Proposition 22 represents the companies’ efforts to battle that law and the obligations that come with it.
Uber, Lyft, DoorDash, Instacart and Postmates (which was recently acquired by Uber) have jointly poured close to $200 million into the “yes” campaign, flooding the airwaves and their own apps with ads and making the measure the costliest in U.S. history.
At the heart of it all is a vicious fight to shape the prospects of hundreds of thousands of drivers and delivery workers across the state.
Here’s what you need to know.
What would happen if Proposition 22 passes?
For the companies sponsoring it, the short answer is: business as usual. For workers, it would bring some clarity, at a price.
The text of Proposition 22 assures drivers they would maintain flexibility as independent contractors. The measure offers some benefits similar to those conferred under AB 5, but significantly weaker.
Gig companies thus far have resisted compliance with AB 5, which went into effect Jan. 1. In early August, a judge ordered Uber and Lyft to convert their drivers to employees.

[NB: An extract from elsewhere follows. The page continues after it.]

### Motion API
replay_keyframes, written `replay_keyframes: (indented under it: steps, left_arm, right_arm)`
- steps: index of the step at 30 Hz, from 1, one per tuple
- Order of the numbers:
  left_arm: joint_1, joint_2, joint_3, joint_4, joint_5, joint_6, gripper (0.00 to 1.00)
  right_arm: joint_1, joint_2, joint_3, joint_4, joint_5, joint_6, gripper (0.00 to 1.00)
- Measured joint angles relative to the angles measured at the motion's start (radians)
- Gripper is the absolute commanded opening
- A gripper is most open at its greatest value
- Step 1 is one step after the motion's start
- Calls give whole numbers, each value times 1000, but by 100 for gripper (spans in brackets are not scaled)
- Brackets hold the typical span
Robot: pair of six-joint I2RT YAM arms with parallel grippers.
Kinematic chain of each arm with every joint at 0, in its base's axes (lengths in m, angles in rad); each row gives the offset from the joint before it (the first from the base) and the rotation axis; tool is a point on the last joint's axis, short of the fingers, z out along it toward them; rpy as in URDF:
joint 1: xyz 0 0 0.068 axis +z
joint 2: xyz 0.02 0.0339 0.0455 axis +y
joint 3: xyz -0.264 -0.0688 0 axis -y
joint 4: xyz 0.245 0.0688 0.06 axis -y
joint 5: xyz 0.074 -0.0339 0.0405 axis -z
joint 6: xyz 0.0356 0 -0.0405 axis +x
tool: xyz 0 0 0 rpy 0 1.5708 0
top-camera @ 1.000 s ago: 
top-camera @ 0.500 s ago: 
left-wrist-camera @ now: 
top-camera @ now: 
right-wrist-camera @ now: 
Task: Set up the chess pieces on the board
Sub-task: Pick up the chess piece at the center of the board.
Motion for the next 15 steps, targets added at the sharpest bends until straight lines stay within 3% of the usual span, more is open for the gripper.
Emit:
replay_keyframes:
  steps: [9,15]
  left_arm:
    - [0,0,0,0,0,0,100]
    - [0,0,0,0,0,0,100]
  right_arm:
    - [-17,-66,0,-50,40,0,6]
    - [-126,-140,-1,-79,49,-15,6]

At the 11th hour, the companies won a temporary stay of the order from a state appeals court, effectively pushing off the deadline until after voters have their say.
Uber and Lyft presented oral arguments before California’s 1st District Court of Appeal on Tuesday. The court has 90 days to decide whether it will uphold the lower-court ruling. But Proposition 22, if passed, would override protections granted by AB 5.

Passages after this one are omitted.